Uncertainty continues to get the better of tech majors like Amazon, Microsoft, Dell and HP among others as they look to diversify their production lines in wake of the US-China tariff war, Nikkei has reported.
Notwithstanding the latest agreement between the United States (US) and China to hold off on new tariffs, big tech continued to look for options to shift production out of China, uncertainty and rising costs in China being the factors behind the push.
Tech giants have been at the receiving end of the ensuing tariff war with North American markets making up the home base for most of these companies. As an example, personal computing bigwigs HP and Dell have 40 per cent and 47 per cent of their laptop shipments landing up in North America respectively.

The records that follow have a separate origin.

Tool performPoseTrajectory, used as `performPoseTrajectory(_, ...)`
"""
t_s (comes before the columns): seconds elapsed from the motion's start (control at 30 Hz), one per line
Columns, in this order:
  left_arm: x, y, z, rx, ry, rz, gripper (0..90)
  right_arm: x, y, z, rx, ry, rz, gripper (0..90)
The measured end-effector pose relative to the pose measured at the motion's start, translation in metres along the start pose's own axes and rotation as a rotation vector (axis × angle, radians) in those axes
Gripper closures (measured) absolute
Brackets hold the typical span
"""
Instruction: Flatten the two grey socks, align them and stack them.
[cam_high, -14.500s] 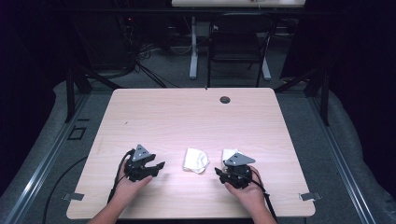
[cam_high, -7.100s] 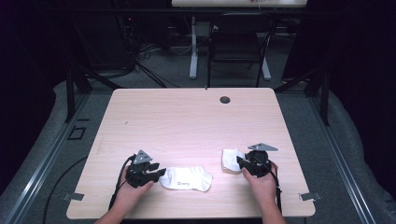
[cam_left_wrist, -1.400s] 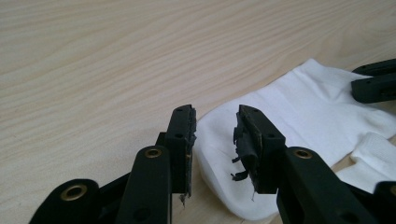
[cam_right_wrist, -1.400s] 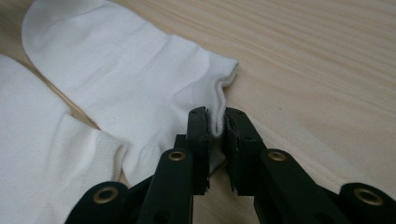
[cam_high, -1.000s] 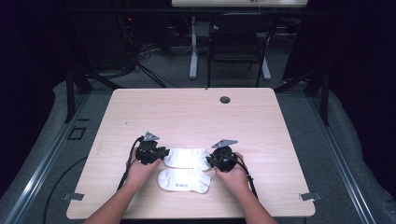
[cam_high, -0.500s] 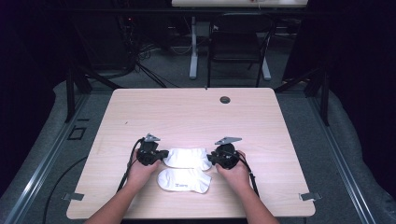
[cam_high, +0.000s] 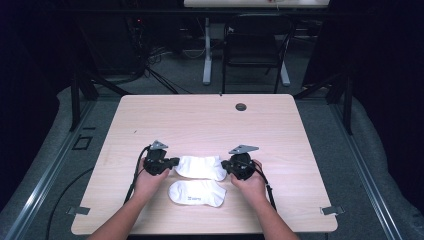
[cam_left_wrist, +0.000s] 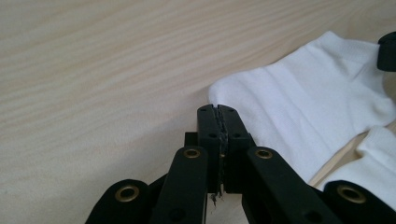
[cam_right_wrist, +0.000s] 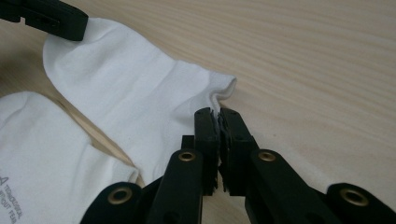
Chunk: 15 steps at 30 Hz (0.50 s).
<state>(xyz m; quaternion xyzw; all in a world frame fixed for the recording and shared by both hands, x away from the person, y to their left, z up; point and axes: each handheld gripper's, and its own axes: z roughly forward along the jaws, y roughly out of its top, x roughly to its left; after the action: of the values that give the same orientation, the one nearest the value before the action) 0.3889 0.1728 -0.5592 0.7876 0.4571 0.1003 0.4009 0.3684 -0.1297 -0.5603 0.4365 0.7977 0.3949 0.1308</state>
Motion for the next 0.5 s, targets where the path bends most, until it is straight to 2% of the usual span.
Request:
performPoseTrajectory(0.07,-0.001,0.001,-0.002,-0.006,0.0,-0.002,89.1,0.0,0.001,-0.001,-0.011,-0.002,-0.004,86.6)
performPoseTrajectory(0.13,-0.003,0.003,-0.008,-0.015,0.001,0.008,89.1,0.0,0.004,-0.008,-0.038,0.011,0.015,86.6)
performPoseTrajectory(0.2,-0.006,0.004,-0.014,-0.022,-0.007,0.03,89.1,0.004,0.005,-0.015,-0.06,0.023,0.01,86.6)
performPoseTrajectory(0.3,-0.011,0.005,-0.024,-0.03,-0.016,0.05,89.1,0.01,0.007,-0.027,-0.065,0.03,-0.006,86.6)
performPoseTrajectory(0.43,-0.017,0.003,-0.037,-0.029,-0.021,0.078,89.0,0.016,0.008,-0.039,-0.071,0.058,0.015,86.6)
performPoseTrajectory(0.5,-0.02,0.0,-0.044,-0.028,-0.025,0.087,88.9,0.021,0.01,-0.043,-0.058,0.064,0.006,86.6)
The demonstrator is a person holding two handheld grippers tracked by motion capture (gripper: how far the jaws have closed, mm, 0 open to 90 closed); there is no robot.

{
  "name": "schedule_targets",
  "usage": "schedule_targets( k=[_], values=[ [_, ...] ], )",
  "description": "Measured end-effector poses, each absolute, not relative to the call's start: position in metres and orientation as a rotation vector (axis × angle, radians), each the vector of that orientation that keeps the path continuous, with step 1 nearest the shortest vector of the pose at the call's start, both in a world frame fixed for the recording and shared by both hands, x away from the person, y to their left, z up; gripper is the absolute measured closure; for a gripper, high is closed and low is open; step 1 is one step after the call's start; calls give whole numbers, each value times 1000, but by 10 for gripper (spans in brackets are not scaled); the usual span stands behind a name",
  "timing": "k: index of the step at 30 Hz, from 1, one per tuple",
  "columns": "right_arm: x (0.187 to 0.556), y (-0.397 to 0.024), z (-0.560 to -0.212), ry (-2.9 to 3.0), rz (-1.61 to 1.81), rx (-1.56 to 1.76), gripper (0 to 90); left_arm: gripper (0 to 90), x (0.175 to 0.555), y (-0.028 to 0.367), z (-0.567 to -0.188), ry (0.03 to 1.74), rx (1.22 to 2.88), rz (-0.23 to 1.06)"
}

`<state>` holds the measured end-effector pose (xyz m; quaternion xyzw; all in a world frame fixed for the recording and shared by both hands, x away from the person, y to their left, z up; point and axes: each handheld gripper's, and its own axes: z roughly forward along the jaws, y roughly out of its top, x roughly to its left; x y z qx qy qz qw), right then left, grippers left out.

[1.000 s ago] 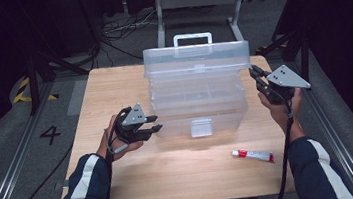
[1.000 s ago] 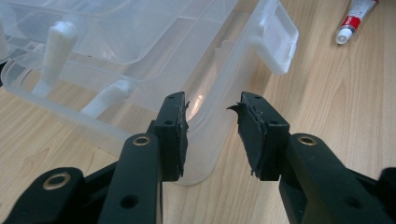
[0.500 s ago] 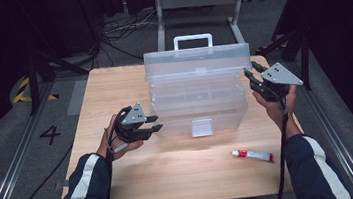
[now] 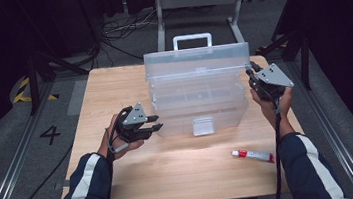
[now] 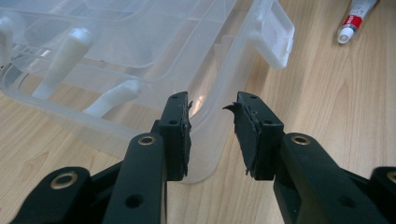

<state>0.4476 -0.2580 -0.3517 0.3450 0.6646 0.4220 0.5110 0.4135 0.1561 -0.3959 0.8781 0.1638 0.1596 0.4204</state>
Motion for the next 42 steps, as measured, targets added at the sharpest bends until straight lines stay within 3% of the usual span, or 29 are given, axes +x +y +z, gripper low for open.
schedule_targets(
  k=[5, 7, 15, 23, 42],
  values=[
    [444, -255, -351, 1597, 998, 824, 788, 671, 413, 158, -396, 440, 2203, 449],
    [441, -253, -350, 1598, 989, 821, 787, 631, 415, 160, -396, 477, 2209, 490],
    [426, -251, -350, 1621, 971, 827, 775, 621, 414, 163, -394, 467, 2191, 473],
    [417, -249, -346, 1636, 968, 828, 779, 616, 413, 141, -396, 380, 2257, 468],
    [435, -250, -326, 1661, 981, 880, 788, 670, 431, 129, -401, 334, 2351, 411]
  ],
)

"The industry consensus is to move an average of some 30 per cent of production out of China depending on how important the US market is. Everyone needs to come up with a plan," a supply chain executive quoted by Nikkei said. “Apple is really the very last and the slowest to start formulating plans, while everyone else out there is much more aggressive" the executive added.
Dell already has a ‘pilot run’ in place in Taiwan, Vietnam and Philippines according to the report while HP is exploring Taiwan and Thailand as possible options for production.
For Amazon and Microsoft, gaming consoles and smart speakers are the major causes of concern. While Amazon is evaluating Vietnam as an option for manufacturing its Echo speakers, Microsoft is looking at Thailand and Indonesia for producing its Xbox consoles and Cortana smart speakers.
Commenting on the development, Taiwan Institute of Economic Research’s Darson Chiu, an economist specialising in trade said “There is no turning back, and it is not only about tariffs but also about reducing risks for the long term. Southeast Asian countries and India will together become new competitive hubs in coming years for electronics production."